I think it’s up to the user to engage in pornography in a healthy way. The song is suggesting that I need to work on using porn as an activity and not a replacement for real physical love. Sore Eyes has always been vocal about supporting sex workers, especially local sex workers, and I really don’t want anyone to think that I’m suggesting that sex work is inherently bad, I’m just broken [laughs].
On the song “Bad For Me” there’s a story about someone hurting themselves in order to receive attention from someone they love. You sing “If you don’t love me in my bedroom, maybe you’ll love me when the sirens come.” Which raises a lot of questions about how place and circumstances affect affection. Do you think love is more conditional than people admit?
I don’t think love is conditional, the character in this song is a broken man. A broken man who is so desperate for love from someone who he is obsessed with that he would jump in front of a car or ingest poison on the off chance that he might receive pity from that person. What he doesn’t realize is that even if he gets what he’s so desperately grasping at, it won’t be real, and it won’t last long.
You say the character in “Bad For Me” doesn’t realize the pity-affection he receives won’t be genuine, but in the titular line of the song, he says if his ploy succeeds he’ll feel bad for the person he’s manipulating, which implies he’s somewhat self-aware…
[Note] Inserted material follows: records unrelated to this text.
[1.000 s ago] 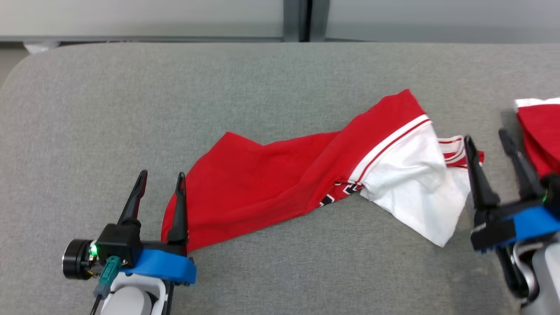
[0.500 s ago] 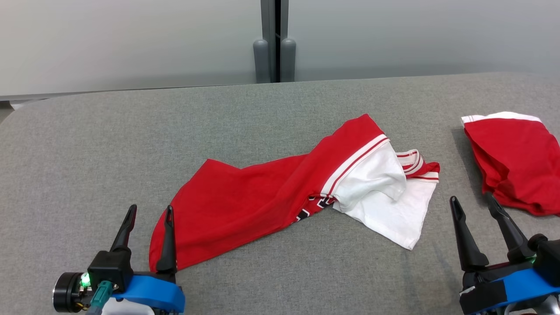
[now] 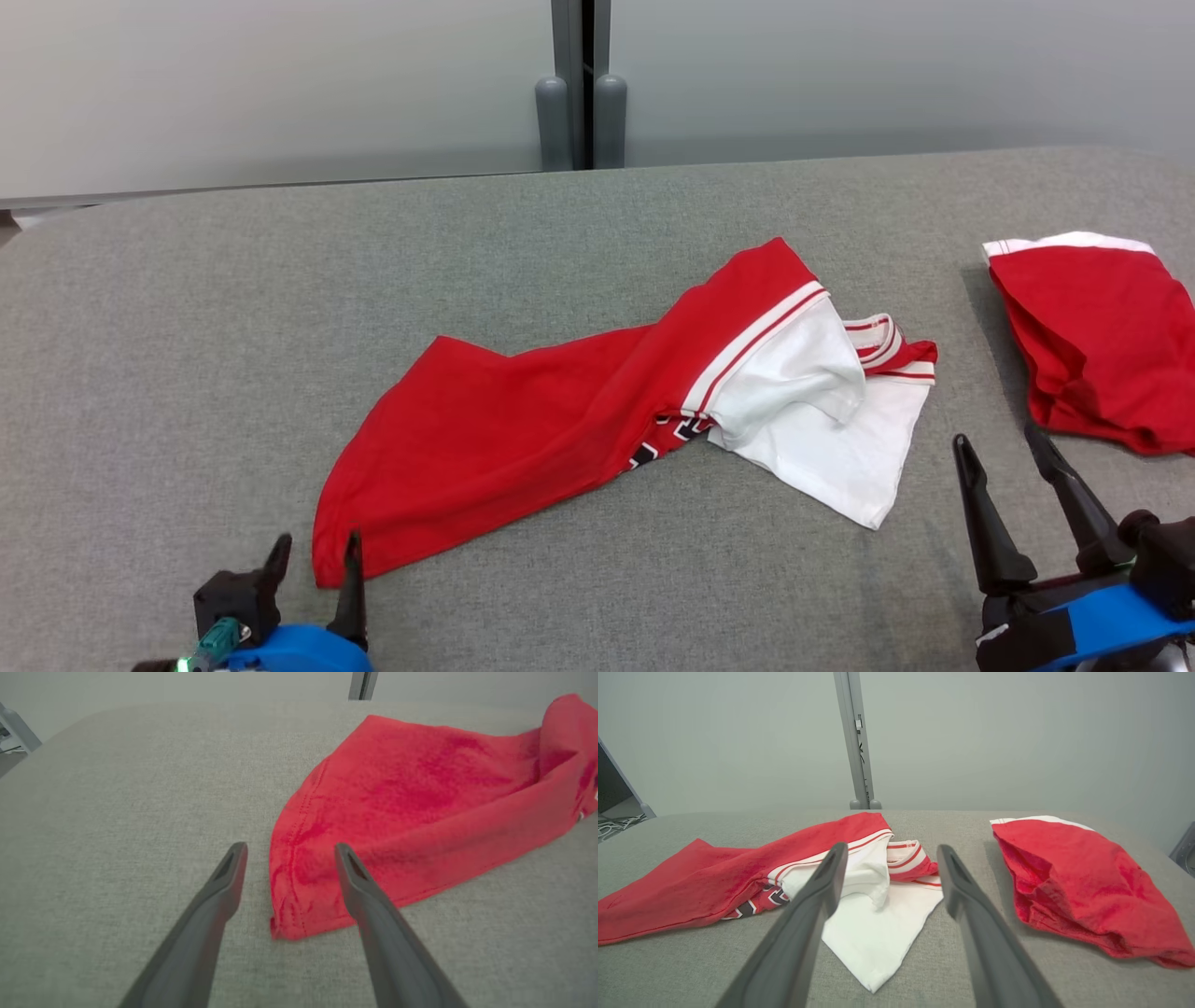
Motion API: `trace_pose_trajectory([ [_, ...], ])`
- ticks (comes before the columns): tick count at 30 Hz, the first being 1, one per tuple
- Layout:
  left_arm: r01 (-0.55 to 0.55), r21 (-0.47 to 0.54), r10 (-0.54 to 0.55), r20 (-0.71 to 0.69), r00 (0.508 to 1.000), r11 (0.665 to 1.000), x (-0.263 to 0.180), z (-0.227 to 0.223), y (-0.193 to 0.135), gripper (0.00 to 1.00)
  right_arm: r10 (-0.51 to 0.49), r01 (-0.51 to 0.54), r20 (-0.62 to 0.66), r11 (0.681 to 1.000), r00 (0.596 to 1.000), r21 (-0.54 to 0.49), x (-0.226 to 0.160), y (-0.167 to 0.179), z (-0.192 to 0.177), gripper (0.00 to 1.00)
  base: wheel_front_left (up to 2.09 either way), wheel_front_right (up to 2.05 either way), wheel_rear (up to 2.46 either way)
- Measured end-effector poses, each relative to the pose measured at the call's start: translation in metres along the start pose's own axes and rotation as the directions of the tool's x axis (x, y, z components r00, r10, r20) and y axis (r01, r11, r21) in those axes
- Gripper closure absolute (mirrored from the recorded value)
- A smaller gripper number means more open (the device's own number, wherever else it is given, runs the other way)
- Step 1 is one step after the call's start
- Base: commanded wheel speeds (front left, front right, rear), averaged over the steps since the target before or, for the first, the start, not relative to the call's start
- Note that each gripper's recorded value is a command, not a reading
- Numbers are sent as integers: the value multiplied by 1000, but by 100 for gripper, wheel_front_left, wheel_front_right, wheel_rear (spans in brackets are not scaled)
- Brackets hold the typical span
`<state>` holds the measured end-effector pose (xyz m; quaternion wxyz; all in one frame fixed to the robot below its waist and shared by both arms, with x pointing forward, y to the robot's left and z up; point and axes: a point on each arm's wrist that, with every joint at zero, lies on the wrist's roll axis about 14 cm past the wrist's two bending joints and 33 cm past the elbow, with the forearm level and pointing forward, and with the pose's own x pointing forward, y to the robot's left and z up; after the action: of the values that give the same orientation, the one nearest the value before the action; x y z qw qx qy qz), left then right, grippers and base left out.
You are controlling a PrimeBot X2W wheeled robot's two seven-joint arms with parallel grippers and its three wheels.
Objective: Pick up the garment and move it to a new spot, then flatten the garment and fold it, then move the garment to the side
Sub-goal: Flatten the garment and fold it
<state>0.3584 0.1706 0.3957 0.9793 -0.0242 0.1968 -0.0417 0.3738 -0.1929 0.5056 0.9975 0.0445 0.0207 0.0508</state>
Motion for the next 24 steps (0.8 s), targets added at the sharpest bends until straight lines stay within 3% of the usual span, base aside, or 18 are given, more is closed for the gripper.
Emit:
trace_pose_trajectory([
  [7,-1,-60,-9,-156,988,998,0,-43,1,0,-19,21,-79,1000,997,19,-1,-6,-25,0,0,0,0],
  [8,5,-66,-15,-164,986,998,2,-45,1,49,-21,23,-90,999,996,22,-1,-7,-29,0,0,0,0],
  [9,12,-70,-24,-175,984,997,4,-46,0,88,-24,27,-102,999,994,23,-2,-8,-33,0,0,0,0],
  [10,18,-71,-31,-177,984,997,6,-47,-1,100,-28,31,-119,999,992,24,-2,-9,-38,0,0,0,0],
  [16,38,-77,-51,-174,983,996,15,-45,-6,100,-8,9,-209,1000,978,1,8,-14,-66,0,0,0,0],
  [24,43,-81,-55,-150,987,996,30,-44,-6,100,84,-78,-264,996,961,32,56,11,-96,0,0,0,0],
])
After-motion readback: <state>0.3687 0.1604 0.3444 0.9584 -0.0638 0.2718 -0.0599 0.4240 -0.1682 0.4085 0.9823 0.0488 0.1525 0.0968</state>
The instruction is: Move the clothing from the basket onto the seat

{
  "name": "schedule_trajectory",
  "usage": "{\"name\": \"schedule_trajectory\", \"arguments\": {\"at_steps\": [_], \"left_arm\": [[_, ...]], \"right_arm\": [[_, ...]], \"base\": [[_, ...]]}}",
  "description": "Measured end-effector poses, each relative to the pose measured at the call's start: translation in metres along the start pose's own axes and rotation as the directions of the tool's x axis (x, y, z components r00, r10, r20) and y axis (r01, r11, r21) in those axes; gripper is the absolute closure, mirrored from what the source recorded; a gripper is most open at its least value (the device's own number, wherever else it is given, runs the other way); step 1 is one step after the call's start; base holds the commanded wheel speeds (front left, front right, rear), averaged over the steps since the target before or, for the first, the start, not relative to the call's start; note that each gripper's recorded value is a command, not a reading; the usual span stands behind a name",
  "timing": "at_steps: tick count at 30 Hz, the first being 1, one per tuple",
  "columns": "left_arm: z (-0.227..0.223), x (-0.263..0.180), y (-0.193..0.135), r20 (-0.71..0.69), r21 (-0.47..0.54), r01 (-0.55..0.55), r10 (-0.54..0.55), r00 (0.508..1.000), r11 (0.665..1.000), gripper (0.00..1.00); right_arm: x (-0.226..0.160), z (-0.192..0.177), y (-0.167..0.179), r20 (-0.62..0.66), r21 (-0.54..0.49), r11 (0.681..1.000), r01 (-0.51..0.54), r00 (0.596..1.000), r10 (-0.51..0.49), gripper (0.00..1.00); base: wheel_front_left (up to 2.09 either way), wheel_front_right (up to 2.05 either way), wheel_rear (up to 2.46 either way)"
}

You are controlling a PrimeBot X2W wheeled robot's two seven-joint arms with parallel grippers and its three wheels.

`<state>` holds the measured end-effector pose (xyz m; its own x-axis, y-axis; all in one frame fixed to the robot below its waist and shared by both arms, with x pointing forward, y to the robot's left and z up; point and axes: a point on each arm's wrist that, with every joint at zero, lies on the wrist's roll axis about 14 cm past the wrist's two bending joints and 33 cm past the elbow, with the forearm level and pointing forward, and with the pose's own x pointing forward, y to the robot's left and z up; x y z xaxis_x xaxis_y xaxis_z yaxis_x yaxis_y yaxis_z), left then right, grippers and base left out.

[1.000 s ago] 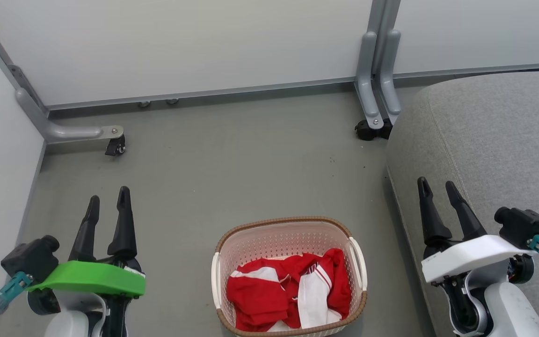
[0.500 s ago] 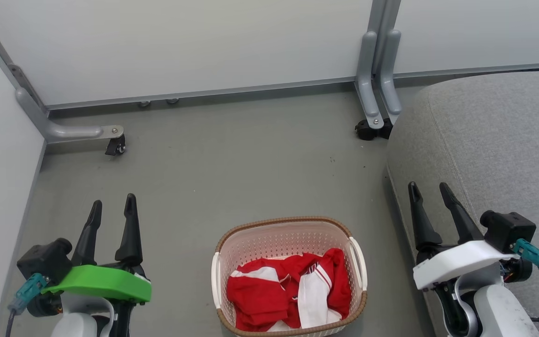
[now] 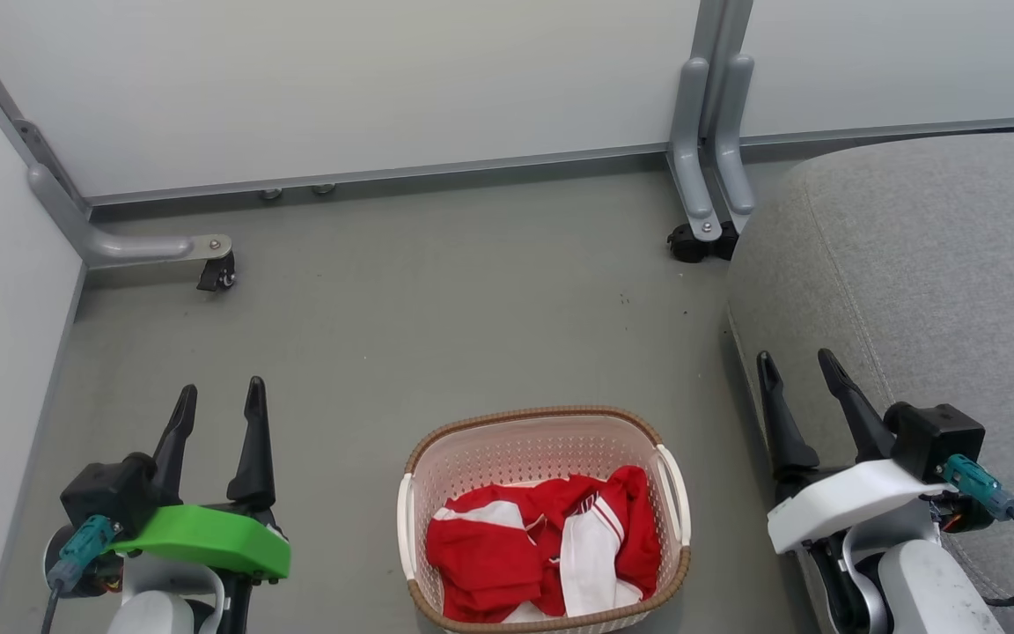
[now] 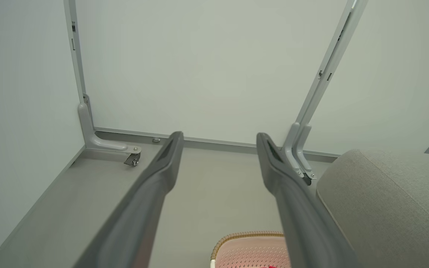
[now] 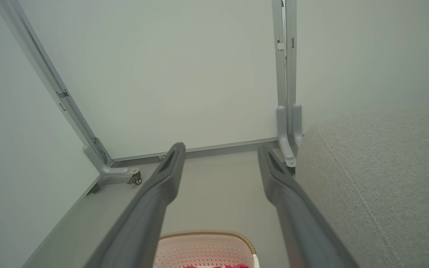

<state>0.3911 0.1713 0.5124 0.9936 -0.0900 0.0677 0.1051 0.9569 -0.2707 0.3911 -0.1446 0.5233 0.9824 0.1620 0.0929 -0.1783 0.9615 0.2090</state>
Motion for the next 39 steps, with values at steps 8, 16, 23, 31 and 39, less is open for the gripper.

I really think that that’s a major part of certain mental illness; an awareness. An awareness in the back of your brain that what you’re doing is wrong and ridiculous. As someone with OCD, I know when I wash my hands 7 times after a meal it’s ridiculous, but that doesn’t stop me from doing it. I think that this character knows if his ridiculous plan works out, it would be pathetic. He feels bad that she would fall for him over something as trivial as pity. He knows if it works, he will do it over and over again. The inherent problem with that is that he knows it’s “wrong” but he still thinks he deserves her.
In a very important follow up to the Newlyweds Game we played with Austin Cooper from No Lungs, how many times did he throw up on tour?
Hahahah, I reached out to Austin and we tried to iron out an exact number. We came to the conclusion that it was about 5 times.